# Will my golden's hair grow back?



## Max's Dad (Apr 23, 2012)

Yes, his hair should grow back. However, you must be careful because he could get sunburned because the Golden's thick coat protects his skin from the sun.


----------



## brianne (Feb 18, 2012)

I agree that if his skin problem is resolved, his fur should grow back. And definitely protect him from the sun. Goldens should not be shaved. I would make sure in the future to clearly communicate to a groomer that you do not want him shaved, just trimmed.


----------



## Monkey&Marshall (Aug 17, 2015)

Awwww.  But yes, it'll grow back.  Glad he is feeling better.


----------



## fostermom (Sep 6, 2007)

When our oldest golden was a puppy, he had demodex.
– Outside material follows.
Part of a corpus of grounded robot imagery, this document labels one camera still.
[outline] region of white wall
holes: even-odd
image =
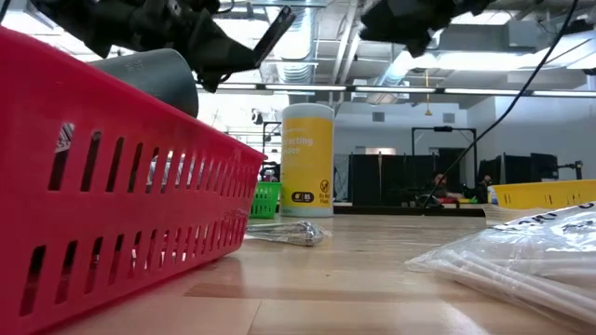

I did his Mitaban dips myself, but my vet suggested shaving him so the medication would work better. It made me sad because he had finally gotten a decent puppy coat after being almost starved to death. His coat came back completely and he actually has the thickest coat out of all my goldens.


----------



## CAROLINA MOM (May 12, 2009)

As others have said, yes his coat will grow back in and in the meantime, protect him from the sun, try not to expose him to the sun for any long periods. 

I hope his skin condition clears up quickly.


----------